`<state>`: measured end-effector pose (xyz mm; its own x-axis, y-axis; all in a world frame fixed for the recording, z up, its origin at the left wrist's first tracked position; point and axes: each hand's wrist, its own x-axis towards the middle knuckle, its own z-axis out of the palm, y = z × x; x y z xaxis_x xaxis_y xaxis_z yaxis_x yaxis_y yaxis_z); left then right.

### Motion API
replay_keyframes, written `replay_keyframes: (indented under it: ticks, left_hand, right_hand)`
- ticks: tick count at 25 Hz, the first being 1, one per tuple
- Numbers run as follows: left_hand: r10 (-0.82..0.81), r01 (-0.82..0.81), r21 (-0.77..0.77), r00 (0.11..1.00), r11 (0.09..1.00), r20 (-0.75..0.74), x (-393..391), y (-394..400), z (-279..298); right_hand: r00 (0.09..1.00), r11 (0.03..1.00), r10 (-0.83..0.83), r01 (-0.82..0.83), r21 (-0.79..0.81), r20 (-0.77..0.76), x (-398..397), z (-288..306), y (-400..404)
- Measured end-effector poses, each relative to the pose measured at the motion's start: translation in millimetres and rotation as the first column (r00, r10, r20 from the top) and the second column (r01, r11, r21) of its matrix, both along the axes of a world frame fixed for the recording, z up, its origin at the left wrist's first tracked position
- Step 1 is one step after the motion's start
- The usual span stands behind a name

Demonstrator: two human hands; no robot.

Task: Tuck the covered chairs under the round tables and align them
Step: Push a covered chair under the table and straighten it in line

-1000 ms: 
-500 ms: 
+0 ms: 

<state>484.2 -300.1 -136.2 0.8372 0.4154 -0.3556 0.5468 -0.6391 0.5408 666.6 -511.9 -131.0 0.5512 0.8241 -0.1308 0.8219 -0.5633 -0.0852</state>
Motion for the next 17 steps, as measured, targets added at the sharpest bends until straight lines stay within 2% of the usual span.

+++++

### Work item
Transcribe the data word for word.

### Task answer
`<state>`: measured end-effector pose (xyz mm; its own x-axis, y-axis; all in a world frame fixed for the recording, z up, its origin at the left wrist's first tracked position; point and axes: each hand's wrist, its own x-axis towards the middle knuckle, its own z-axis out of the palm, y = z × x; x y z xaxis_x xaxis_y xaxis_z yaxis_x yaxis_y yaxis_z); left then right.

### Motion API
replay_keyframes, written `replay_keyframes: (indented under it: ticks, left_hand, right_hand)`
- ticks: tick count at 25 Hz, the first being 1, one per tuple
- Numbers run as follows: left_hand: r10 (-0.82..0.81), r01 (-0.82..0.81), r21 (-0.77..0.77), r00 (0.11..1.00), r11 (0.09..1.00), r20 (-0.75..0.74), x (-393..391), y (-394..400), z (-279..298); right_hand: r00 (0.09..1.00), r11 (0.03..1.00), r10 (-0.83..0.83), r01 (-0.82..0.83), r21 (-0.79..0.81), r20 (-0.77..0.76), x (-398..397), z (-288..306), y (-400..404)
- Measured end-effector poses, each relative to the pose measured at the motion's start: translation in millimetres and rotation as the first column (r00, r10, r20 from the top) and the second column (r01, r11, r21) of its matrix, both along the axes of a world frame fixed for the recording, z up, its origin at the left wrist's first tracked position
- Step 1 is one step after the motion's start
- The usual span stands behind a name

Demonstrator: two human hands; no robot.

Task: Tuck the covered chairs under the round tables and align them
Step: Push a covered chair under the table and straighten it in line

-1000 ms: 
-500 ms: 
+0 ms: 

<state>484.2 -300.1 -136.2 0.8372 0.4154 -0.3556 0.5468 -0.6391 0.5408 666.6 -511.9 -131.0 0.5512 0.8241 -0.1308 0.8219 -0.5633 -0.0852</state>
Motion for the next 17 steps, as measured, targets added at the sharpest bends until straight lines stay within 2% of the usual span.

There is no more to this answer.